Finally, even though Roembke et al. (2019) showed that automaticity uniquely predicted fluency, it was unclear whether masking offered an individually reliable estimate. That is, if we tested participants again, would the effect of masking be similar for each participant? If yes, this would be evidence for automaticity as a unique dimension underlying readers’ performance. This could in turn suggest automaticity as a useful target for assessments or potentially intervention.
The Present Study
The current study sought to examine predictive relationships between automaticity in word-level lexical processes and reading outcomes. This was a significant extension of Roembke et al. (2019), with an almost ten-fold increase in sample size, a much larger range of items, and a test/retest reliability assessment. This study was embedded in a validation and development study of a larger new assessment of middle-school reading (Iowa Assessment of Skills and Knowledge [iASK], Foundations in Learning, Inc., 2009). Our study focused on struggling to average readers. This was consistent with the goal of the broader assessment development and validation, but also with our scientific goals, as factors that predict above average reading were deemed less important to improving educational outcomes (Sorensen, 2019). Thus, students were identified as average to below-average readers, based on a state-wide measure of reading comprehension (in the 10th to 60th percentile), resulting in a large though restricted range that included both typical and struggling readers.
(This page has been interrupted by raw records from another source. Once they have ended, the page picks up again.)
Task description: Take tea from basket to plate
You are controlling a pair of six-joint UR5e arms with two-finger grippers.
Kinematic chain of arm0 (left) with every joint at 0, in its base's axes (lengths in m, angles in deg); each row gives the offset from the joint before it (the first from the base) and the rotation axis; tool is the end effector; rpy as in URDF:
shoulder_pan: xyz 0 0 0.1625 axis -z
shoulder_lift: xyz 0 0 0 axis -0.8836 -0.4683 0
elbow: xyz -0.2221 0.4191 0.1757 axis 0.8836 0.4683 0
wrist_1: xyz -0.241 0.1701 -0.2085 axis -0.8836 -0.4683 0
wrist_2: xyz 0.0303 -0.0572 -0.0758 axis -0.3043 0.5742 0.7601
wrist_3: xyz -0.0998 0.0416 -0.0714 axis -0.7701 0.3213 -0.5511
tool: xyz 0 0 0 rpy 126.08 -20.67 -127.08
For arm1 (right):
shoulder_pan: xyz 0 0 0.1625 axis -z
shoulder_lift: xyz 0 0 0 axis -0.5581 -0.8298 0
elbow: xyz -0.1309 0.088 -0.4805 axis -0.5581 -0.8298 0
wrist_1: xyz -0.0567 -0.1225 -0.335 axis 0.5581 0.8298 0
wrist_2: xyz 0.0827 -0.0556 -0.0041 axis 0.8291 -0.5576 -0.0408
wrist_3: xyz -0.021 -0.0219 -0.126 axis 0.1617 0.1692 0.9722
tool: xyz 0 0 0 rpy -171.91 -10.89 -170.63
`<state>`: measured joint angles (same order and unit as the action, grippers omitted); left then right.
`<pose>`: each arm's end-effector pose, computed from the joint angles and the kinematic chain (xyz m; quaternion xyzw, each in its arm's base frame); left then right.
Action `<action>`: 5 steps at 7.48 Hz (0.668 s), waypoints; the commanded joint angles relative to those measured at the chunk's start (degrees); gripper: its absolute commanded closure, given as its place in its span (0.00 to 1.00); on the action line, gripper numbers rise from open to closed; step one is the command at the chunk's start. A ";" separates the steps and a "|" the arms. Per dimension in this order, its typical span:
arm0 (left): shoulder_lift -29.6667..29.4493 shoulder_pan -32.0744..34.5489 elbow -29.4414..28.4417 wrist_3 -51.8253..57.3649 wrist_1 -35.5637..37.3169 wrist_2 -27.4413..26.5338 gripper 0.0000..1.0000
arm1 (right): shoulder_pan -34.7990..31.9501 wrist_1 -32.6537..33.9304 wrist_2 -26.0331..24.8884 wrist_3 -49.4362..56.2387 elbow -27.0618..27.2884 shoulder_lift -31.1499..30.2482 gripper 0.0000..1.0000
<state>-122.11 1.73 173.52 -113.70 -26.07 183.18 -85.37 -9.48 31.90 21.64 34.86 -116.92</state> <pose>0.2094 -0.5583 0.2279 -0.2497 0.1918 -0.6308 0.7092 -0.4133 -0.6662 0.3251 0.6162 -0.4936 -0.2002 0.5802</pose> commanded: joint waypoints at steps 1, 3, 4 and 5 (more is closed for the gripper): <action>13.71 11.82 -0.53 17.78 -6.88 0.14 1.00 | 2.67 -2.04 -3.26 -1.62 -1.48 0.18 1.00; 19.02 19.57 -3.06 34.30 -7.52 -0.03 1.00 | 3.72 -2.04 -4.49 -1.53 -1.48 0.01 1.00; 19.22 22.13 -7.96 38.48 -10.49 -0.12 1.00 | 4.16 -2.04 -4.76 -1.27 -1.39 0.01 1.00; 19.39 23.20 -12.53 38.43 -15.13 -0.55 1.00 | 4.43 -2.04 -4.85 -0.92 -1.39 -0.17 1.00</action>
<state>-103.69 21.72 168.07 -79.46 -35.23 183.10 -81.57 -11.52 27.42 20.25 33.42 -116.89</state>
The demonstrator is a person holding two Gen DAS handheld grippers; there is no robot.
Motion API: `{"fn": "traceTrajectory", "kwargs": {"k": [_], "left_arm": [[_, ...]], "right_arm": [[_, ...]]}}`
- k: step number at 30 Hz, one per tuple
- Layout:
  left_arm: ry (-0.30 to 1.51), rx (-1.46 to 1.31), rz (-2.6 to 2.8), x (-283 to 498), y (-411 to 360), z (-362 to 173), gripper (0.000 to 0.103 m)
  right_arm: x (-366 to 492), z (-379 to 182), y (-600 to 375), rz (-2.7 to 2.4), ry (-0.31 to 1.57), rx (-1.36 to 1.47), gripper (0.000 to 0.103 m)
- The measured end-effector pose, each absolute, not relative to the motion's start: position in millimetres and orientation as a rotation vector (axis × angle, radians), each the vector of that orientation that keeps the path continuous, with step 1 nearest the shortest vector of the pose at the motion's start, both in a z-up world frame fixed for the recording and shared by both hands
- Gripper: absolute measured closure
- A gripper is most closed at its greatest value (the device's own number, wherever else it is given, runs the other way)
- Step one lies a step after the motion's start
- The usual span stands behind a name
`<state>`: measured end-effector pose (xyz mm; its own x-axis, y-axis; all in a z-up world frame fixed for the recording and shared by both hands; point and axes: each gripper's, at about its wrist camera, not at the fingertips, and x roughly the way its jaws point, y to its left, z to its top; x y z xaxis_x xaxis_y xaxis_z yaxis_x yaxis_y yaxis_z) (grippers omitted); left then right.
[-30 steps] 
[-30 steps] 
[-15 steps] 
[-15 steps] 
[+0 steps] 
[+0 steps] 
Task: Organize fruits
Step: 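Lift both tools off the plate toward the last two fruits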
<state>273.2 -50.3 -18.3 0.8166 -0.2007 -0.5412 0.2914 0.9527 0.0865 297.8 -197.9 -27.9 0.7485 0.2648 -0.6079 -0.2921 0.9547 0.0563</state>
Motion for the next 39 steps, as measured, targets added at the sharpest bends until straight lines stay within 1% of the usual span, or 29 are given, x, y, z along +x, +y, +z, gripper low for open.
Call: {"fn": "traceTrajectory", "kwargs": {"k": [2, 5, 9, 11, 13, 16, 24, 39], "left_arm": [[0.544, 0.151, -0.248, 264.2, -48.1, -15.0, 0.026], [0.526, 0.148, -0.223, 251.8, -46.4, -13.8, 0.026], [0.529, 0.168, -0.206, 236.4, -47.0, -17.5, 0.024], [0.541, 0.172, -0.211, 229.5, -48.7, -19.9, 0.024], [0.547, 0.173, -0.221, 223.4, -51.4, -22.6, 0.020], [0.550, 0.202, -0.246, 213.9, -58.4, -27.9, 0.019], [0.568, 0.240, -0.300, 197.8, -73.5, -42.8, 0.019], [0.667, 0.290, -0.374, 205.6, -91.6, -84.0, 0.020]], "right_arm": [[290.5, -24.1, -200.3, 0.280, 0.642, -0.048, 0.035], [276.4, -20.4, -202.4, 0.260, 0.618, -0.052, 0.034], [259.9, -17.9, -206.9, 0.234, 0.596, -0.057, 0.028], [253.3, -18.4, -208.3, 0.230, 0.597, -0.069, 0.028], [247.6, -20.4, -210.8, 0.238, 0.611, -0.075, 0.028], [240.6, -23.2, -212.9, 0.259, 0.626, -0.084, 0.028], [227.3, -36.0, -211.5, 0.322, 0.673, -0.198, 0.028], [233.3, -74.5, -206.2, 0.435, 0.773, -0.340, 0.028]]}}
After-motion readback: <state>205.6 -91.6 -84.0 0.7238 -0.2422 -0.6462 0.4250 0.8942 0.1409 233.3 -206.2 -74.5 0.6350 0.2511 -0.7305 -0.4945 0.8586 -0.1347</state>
The validation study consisted of two independent waves of over 200 students. Roughly half the students in Wave 2 completed the test again a month later to estimate reliability. As in Roembke et al. (2019), we used three tasks (Find the Picture, Find the Rhyme, Verify), each designed to differentially emphasize the two major reading pathways. Each task was used in both masked and unmasked form and related to a variety of outcomes (comprehension, fluency and decoding). Stimuli consisted of words and nonwords, both monosyllabic and multisyllabic.
We addressed the following questions:
What are the respective contributions of automaticity and knowledge to middle-schoolers’ decoding, fluency, and reading comprehension? We hypothesize a predictive relationship between automaticity and fluency, but not decoding when controlling for knowledge. Consistent with Roembke et al. (2019) and Lovett (1987), we hypothesized knowledge would uniquely predict decoding, not fluency, when controlling for automaticity.
Does automaticity in nonword processing account for unique variance in outcomes? This would constitute strong evidence that orthographic-phonemic mappings can be automatic.
Does the pattern of linkage between automatic and non-automatic processing and standardized reading outcomes hold for multisyllabic words?
What are the unique contributions of automaticity in each task to outcomes?
Is automaticity a stable trait that remains reliable across different time points?
Methods
Participants
Participants consisted of middle-school students (Grades 6–8) whose scores on the previous year’s state summative reading test (a silent reading comprehension measure) was between the 10th and 60th percentile. As part of a University of Iowa Institutional Review Board approved protocol (IRB# 201507769, iASK), informed consent was given by parents, and students completed a group administered assent protocol. Students were recruited in two waves for two independent tests on consecutive years.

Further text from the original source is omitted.